Rocks exhibit anisotropy due to their microscopic structure. Anisotropy of mechanical properties, especially the deformability, is an important parameter for geotechnical designs and overcoring stress measurement. Theoretical and experimental studies have been done to evaluate the anisotropy of rocks using elastic wave tests and loading tests. For soft rocks, the pressure dependency of anisotropy is considered not to be negligible. This paper deals with the method of evaluating the anisotropy and its pressure dependency of soft rocks. The method is based on loading tests instead of elastic wave tests, because anisotropy at the strain level of loading tests is suitable for the engineering purposes.

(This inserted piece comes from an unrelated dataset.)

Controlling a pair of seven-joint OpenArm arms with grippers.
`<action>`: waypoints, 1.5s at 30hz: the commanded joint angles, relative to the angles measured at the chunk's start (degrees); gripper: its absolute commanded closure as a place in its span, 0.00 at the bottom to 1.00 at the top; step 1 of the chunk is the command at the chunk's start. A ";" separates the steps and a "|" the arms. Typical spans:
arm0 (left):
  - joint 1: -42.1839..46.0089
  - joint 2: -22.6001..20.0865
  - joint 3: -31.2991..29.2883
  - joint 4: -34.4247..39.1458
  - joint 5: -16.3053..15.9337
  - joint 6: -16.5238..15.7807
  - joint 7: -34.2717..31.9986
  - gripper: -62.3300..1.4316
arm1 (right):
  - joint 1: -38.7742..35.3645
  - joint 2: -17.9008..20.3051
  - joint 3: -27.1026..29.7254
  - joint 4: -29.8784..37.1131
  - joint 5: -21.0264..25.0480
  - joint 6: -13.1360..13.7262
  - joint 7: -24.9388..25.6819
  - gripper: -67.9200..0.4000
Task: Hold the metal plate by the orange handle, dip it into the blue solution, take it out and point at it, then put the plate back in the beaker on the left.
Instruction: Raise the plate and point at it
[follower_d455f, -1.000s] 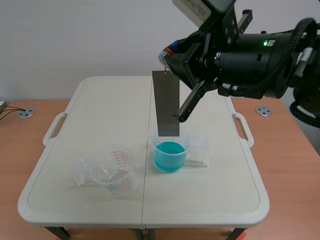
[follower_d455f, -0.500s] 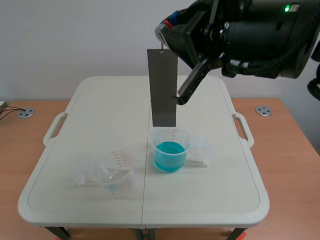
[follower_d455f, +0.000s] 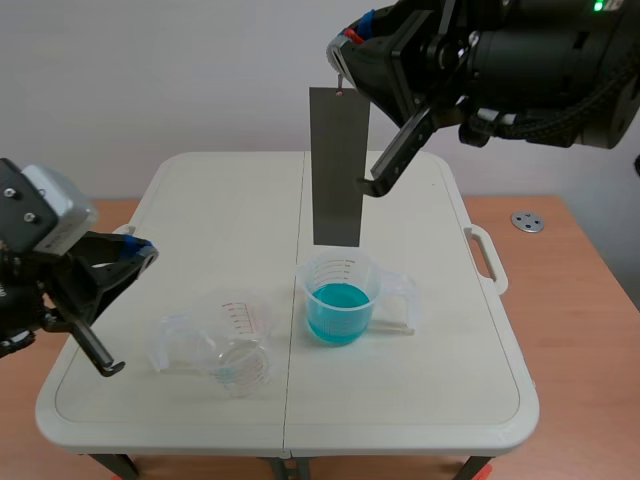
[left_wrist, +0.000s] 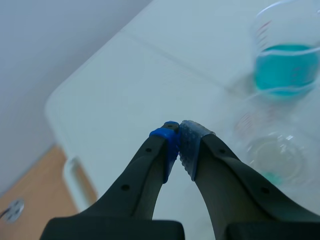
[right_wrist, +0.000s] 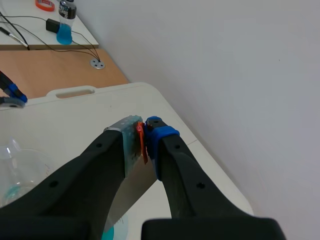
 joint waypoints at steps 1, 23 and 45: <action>-1.25 0.02 1.03 -0.11 -0.44 0.26 -0.59 0.95 | 0.81 0.26 0.44 1.29 0.59 0.31 0.81 0.97; -19.47 6.01 19.41 -10.54 -0.46 -0.63 2.38 0.95 | 0.81 0.26 0.44 1.27 0.39 0.31 0.61 0.97; -19.85 6.27 19.74 -10.75 -0.44 -0.66 3.50 0.95 | 0.83 0.24 0.44 1.27 0.37 0.31 0.66 0.97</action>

Orthogonal anisotropy is considered here. The directions of anisotropic axes are treated unknown. A thorough evaluation of the anisotropy at low stress level has been found possible by uniaxial loading tests of specimens from 6 directions (X,Y,Z,XY,YZ,ZX). Four rosette gauges with 3 elements have been attached at the sides of each specimen. The direction of the main anisotropic plane analytically determined from the uniaxial tests coincided well with the bedding plane observed on the rock. Then hydrostatic pressure test has been adopted to measure the pressure dependency of the principal normal stiffness C11, C22 and C33. The curves of these 3 stiffnesses and 3 parameters of anisotropic direction have been obtained against the pressure from 0 to 20 MPa.

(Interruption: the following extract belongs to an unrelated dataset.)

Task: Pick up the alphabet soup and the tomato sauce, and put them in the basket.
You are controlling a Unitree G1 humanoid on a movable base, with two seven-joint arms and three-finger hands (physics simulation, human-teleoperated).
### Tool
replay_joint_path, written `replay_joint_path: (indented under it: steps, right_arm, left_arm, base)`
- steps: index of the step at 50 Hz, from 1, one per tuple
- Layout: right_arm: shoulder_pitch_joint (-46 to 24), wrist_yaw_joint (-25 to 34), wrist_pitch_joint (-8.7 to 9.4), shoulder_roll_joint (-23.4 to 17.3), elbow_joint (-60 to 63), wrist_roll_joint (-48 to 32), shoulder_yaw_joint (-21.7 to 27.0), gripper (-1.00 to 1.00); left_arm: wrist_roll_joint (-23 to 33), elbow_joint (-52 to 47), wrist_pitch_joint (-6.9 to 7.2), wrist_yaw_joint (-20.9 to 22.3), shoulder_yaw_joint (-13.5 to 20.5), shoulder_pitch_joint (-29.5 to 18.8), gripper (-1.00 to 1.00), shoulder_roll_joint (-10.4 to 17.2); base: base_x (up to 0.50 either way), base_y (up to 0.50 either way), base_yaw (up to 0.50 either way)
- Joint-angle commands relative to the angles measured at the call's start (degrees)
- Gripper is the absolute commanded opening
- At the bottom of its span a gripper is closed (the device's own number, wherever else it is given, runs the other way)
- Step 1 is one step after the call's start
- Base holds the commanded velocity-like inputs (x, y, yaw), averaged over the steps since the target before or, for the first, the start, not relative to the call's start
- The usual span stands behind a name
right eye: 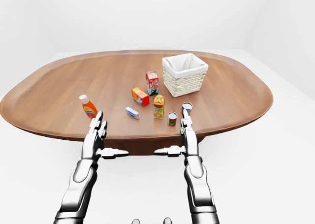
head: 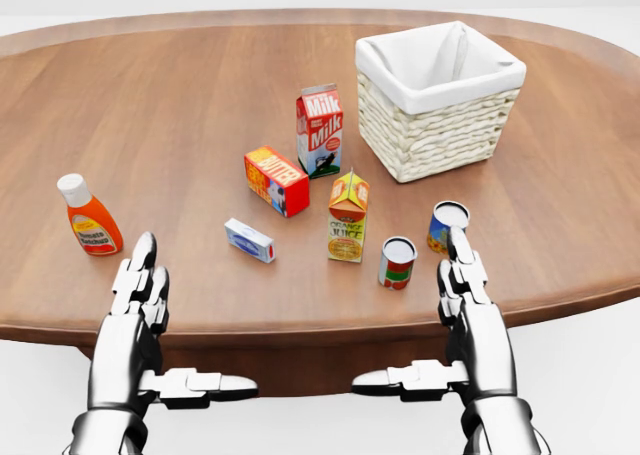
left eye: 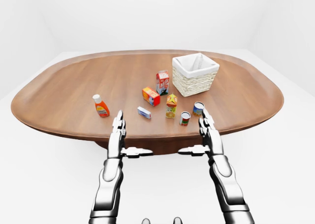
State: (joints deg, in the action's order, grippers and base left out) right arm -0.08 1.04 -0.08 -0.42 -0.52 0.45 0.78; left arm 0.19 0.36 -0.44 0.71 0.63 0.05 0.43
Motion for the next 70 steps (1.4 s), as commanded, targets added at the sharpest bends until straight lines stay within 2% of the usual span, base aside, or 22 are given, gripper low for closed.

Thus an experimental and analytical procedure of determining orthogonal anisotropy and its pressure dependency has been proved. The rock used in this study is Opalinus clay. Some findings about this rock are that hypothesis of transverse isotropy may not be accurate enough even for a rock with clear lamina, and that C11/C33 can be so large as more than 3 even at high confining pressure of about 20 MPa.